Prompt:
Reproduce the listing below precisely, leaving every line intact.

Records for this exercise:
════
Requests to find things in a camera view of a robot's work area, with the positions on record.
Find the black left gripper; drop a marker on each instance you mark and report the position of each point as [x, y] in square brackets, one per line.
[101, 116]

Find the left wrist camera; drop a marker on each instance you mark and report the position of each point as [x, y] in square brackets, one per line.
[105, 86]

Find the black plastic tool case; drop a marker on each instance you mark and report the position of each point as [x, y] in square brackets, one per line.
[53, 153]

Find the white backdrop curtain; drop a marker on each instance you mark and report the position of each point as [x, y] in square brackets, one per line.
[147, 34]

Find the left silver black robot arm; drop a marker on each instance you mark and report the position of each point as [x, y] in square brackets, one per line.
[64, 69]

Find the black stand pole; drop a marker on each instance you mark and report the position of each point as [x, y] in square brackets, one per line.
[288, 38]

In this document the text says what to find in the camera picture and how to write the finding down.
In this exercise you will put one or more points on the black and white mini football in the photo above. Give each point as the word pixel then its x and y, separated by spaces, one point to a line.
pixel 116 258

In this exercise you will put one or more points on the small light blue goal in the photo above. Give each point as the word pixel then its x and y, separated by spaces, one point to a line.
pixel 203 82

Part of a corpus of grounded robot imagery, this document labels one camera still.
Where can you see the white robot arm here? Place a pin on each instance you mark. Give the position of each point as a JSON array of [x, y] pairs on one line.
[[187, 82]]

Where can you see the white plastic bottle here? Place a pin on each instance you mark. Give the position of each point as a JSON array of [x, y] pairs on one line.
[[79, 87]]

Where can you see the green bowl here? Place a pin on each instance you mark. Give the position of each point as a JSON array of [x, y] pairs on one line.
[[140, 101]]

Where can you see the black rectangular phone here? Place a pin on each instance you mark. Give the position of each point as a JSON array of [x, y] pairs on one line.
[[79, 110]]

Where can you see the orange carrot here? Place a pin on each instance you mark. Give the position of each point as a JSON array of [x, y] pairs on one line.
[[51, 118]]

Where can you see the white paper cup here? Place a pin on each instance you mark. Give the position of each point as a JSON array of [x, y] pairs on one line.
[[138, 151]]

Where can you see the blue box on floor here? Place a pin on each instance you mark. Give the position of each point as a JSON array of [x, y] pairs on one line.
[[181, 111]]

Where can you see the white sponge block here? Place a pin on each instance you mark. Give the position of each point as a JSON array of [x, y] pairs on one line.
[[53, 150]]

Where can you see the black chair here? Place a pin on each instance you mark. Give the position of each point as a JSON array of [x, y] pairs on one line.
════
Answer area:
Requests to find things in a camera view of a robot's work area, with the positions on record.
Find the black left gripper; drop a marker on each instance you mark and report the position of each point as [x, y] in square brackets, one per line.
[101, 116]

Find the left wrist camera; drop a marker on each instance you mark and report the position of each point as [x, y] in square brackets, one per line.
[105, 86]

Find the black plastic tool case; drop a marker on each instance you mark and report the position of each point as [x, y] in square brackets, one per line.
[53, 153]

Find the white backdrop curtain; drop a marker on each instance you mark and report the position of each point as [x, y] in square brackets, one per line.
[147, 34]

Find the left silver black robot arm; drop a marker on each instance you mark and report the position of each point as [x, y] in square brackets, one per line.
[64, 69]

Find the black stand pole; drop a marker on each instance you mark and report the position of each point as [x, y] in square brackets, one per line.
[288, 38]

In this document the text says what to find in the camera picture and how to write the finding down.
In this exercise you will put one or more points on the black and white mini football in the photo above. Give each point as the word pixel then its x and y, separated by spaces, one point to a line.
pixel 116 258

In this exercise you will put one or more points on the small light blue goal in the photo above. Give each point as the word pixel then its x and y, separated by spaces, one point to a line.
pixel 203 82

Part of a corpus of grounded robot imagery, this document labels one camera still.
Where can you see the white robot arm here? Place a pin on each instance you mark. Give the position of each point as a JSON array of [x, y] pairs on one line.
[[187, 82]]

Where can you see the white plastic bottle here? Place a pin on each instance you mark. Give the position of each point as a JSON array of [x, y] pairs on one line.
[[79, 87]]

Where can you see the green bowl here? Place a pin on each instance you mark. Give the position of each point as a JSON array of [x, y] pairs on one line.
[[140, 101]]

Where can you see the black rectangular phone here? Place a pin on each instance you mark. Give the position of each point as a JSON array of [x, y] pairs on one line.
[[79, 110]]

Where can you see the orange carrot here? Place a pin on each instance you mark. Give the position of each point as a JSON array of [x, y] pairs on one line.
[[51, 118]]

Where can you see the white paper cup here? Place a pin on each instance you mark. Give the position of each point as a JSON array of [x, y] pairs on one line.
[[138, 151]]

Where can you see the blue box on floor here? Place a pin on each instance you mark. Give the position of each point as a JSON array of [x, y] pairs on one line.
[[181, 111]]

Where can you see the white sponge block here? Place a pin on each instance you mark. Give the position of each point as a JSON array of [x, y] pairs on one line.
[[53, 150]]

Where can you see the black chair here? Place a pin on each instance you mark. Give the position of each point as a JSON array of [x, y] pairs on one line.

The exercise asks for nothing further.